▶ [Exercise]:
Copy the lines below verbatim. Begin with the first and end with the line containing "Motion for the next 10".

▶ [Record set]:

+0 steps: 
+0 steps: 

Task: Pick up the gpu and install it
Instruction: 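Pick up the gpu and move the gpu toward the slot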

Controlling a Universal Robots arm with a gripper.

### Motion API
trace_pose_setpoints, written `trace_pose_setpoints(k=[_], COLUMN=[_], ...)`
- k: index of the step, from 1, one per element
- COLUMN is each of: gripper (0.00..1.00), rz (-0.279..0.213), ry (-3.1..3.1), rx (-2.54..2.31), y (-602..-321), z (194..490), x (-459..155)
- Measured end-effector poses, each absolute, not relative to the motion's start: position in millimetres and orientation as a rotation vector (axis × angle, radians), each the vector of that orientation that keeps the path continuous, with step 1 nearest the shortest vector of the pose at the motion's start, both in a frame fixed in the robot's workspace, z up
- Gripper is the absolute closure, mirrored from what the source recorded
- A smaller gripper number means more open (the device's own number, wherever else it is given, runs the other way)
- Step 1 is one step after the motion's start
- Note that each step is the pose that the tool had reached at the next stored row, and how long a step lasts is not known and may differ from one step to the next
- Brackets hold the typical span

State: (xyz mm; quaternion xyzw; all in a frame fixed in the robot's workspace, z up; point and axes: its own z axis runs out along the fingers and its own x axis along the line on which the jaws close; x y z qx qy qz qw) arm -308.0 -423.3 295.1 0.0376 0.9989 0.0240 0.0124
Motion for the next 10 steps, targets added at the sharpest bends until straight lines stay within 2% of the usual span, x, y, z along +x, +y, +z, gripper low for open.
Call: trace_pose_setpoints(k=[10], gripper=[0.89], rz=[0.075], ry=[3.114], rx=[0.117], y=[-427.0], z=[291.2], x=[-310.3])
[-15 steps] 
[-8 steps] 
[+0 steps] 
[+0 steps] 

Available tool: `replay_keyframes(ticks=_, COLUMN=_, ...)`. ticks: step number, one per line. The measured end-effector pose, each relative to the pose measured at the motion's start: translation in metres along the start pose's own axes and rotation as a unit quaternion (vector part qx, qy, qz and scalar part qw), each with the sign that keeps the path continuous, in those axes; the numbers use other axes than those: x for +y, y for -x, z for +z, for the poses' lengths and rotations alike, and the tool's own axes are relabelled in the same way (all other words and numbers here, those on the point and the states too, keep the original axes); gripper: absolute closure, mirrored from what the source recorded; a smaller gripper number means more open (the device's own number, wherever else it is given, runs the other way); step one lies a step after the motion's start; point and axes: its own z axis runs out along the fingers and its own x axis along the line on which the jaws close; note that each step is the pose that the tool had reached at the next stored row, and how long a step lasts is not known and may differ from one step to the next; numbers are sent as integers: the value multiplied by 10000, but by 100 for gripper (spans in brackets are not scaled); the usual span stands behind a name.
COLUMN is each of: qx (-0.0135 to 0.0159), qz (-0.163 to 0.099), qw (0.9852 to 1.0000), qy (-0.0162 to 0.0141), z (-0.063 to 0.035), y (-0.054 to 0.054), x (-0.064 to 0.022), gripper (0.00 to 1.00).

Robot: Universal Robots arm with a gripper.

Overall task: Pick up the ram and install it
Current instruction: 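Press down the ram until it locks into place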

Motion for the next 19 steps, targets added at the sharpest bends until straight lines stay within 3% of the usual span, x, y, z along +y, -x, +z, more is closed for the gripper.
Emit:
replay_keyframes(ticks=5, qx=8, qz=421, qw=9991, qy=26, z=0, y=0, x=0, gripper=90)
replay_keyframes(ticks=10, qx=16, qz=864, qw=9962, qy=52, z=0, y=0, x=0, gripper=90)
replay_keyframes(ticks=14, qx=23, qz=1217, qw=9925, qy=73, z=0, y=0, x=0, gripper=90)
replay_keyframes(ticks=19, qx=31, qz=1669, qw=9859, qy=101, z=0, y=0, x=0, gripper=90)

▶ [Solution to this problem]:
+0 steps: 
+0 steps: 

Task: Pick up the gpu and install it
Instruction: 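Pick up the gpu and move the gpu toward the slot
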
Controlling a Universal Robots arm with a gripper.

### Motion API
trace_pose_setpoints, written `trace_pose_setpoints(k=[_], COLUMN=[_], ...)`
- k: index of the step, from 1, one per element
- COLUMN is each of: gripper (0.00..1.00), rz (-0.279..0.213), ry (-3.1..3.1), rx (-2.54..2.31), y (-602..-321), z (194..490), x (-459..155)
- Measured end-effector poses, each absolute, not relative to the motion's start: position in millimetres and orientation as a rotation vector (axis × angle, radians), each the vector of that orientation that keeps the path continuous, with step 1 nearest the shortest vector of the pose at the motion's start, both in a frame fixed in the robot's workspace, z up
- Gripper is the absolute closure, mirrored from what the source recorded
- A smaller gripper number means more open (the device's own number, wherever else it is given, runs the other way)
- Step 1 is one step after the motion's start
- Note that each step is the pose that the tool had reached at the next stored row, and how long a step lasts is not known and may differ from one step to the next
- Brackets hold the typical span

State: (xyz mm; quaternion xyzw; all in a frame fixed in the robot's workspace, z up; point and axes: its own z axis runs out along the fingers and its own x axis along the line on which the jaws close; x y z qx qy qz qw) arm -308.0 -423.3 295.1 0.0376 0.9989 0.0240 0.0124
Motion for the next 10 steps, targets added at the sharpest bends until straight lines stay within 2% of the usual span, x, y, z along +x, +y, +z, gripper low for open.

Work on this exercise is now finished.